Baumbach's forte is literature about the day-to-day frustrations and pleasures and dramas of domestic life, and the excerpt had the author's right-as-reigned-in-fury dialogues between the couple, who at one point get beyond their contempt for each other to gang up on Leo.
I very much enjoyed chapter 12 of You and look forward to reading the novel when it's published any day now. Baumbach has written a dozen novels since the late 1960s, as well as four short story collections, including 2006's superb On the Way to My Father's Funeral.
I was grateful that Baumbach went first, because a paroxysm of coughing (and the attendant embarrassment) following his reading caused me to miss most of the other writers featured by The Brooklyn Rail: short story writer Diane Williams (It Was Like My Trying to Have a Tender-Hearted Nature), novelist Cees Nooteboom (Lost Paradise) and poet Jerome Rothenberg (Triptych).

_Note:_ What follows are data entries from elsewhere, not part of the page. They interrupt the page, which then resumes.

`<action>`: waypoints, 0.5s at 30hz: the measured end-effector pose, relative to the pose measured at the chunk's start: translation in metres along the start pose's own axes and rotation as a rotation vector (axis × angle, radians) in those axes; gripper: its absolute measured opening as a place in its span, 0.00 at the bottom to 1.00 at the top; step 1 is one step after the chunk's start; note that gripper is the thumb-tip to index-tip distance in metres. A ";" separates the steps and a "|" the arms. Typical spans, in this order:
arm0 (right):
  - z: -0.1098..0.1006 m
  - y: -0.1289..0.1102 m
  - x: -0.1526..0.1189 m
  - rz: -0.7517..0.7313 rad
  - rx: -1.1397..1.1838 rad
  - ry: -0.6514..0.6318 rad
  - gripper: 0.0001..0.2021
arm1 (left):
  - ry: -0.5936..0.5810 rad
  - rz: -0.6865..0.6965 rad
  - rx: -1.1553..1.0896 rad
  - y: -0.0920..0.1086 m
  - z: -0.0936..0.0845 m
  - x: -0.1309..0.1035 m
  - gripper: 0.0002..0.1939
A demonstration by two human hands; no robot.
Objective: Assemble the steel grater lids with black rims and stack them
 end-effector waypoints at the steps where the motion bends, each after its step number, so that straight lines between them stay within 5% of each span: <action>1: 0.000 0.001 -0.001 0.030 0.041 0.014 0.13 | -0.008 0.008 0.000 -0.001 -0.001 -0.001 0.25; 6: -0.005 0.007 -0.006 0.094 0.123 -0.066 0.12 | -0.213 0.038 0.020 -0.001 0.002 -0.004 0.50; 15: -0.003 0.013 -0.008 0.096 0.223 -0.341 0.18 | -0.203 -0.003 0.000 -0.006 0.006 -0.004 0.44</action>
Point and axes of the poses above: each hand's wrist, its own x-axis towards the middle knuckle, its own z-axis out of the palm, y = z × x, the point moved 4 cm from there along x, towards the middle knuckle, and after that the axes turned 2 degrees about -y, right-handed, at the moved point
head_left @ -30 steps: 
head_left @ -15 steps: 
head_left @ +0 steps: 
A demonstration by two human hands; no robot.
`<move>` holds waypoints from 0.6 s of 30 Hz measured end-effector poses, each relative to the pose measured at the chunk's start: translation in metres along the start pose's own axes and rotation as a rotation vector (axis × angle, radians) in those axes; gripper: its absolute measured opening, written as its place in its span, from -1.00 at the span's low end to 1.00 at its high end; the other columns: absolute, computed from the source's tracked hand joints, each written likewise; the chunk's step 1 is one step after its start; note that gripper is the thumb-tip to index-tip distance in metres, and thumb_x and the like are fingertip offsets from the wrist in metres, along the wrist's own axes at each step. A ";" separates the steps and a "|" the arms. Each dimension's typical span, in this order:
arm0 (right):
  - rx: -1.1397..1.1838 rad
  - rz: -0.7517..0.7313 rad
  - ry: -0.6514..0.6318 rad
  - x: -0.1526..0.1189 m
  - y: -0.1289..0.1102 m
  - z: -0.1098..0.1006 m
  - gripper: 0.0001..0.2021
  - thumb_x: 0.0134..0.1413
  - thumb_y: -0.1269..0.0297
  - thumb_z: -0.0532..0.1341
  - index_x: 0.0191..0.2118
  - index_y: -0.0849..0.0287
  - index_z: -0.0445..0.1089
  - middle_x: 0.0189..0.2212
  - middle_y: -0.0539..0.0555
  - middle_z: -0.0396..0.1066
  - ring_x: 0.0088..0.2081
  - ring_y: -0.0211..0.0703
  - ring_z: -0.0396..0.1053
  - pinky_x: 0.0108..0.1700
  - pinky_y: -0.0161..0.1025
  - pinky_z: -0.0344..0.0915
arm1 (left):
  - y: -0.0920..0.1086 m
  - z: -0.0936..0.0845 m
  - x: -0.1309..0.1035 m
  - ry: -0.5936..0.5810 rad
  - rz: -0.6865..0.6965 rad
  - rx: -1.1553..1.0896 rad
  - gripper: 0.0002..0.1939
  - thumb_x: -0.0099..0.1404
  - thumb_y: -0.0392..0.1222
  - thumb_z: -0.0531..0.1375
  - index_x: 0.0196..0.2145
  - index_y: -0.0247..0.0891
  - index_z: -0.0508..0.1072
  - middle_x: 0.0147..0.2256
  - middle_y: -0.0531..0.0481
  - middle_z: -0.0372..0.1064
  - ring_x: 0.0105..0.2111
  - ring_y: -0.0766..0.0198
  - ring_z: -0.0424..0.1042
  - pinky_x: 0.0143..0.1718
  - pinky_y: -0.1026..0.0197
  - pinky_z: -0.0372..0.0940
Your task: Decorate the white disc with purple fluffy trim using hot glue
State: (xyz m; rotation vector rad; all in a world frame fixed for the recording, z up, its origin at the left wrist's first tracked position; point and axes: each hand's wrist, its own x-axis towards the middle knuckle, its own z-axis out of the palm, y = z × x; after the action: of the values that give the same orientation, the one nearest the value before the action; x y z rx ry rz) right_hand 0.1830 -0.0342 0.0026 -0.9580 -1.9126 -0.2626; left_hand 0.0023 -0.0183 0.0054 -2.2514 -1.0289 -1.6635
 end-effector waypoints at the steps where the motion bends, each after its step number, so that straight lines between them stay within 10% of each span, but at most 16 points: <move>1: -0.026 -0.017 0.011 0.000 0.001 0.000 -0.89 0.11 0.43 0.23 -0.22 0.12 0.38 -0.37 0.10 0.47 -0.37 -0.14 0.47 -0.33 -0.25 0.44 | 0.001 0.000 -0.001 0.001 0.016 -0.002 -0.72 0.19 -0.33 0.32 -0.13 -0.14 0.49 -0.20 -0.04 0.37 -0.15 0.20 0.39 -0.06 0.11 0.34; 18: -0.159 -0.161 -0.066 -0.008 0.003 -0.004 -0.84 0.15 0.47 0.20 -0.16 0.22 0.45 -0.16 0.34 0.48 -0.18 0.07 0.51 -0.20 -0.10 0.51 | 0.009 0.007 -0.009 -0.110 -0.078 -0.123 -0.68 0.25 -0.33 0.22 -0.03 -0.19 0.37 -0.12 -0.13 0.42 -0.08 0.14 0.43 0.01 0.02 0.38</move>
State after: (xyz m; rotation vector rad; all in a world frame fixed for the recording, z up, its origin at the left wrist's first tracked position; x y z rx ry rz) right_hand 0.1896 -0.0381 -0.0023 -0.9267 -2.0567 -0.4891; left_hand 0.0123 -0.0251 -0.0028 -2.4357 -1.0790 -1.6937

I hope I can catch them another time.
Full disclosure: I first met Jonathan Baumbach when I took him for a short story writing class at Brooklyn College in the fall of 1971, when he introduced me to such writers as Donald Barthelme, Grace Paley, Walter Abish and John Hawkes.
From 1974 to 1976, I was a student in Brooklyn's nascent MFA program in creative writing, and Baumbach was the director of the fiction program whom I had as my teacher in both workshops and tutorials. I also worked for him and another MFA professor, the novelist Peter Spielberg, for several years at the then-new Fiction Collective, of which they were the founding co-directors.
But until Tuesday's reading, I had not seen or spoken to Jonathan Baumbach in thirty years. However, I've continued to enjoy his writing. Long careers in fiction writing in America are rare and confined mostly to household names like Mailer, Updike and Roth. Baumbach's longevity is due to many of his strengths as a writer, and I am pretty sure that I would admire him even if I had never met him.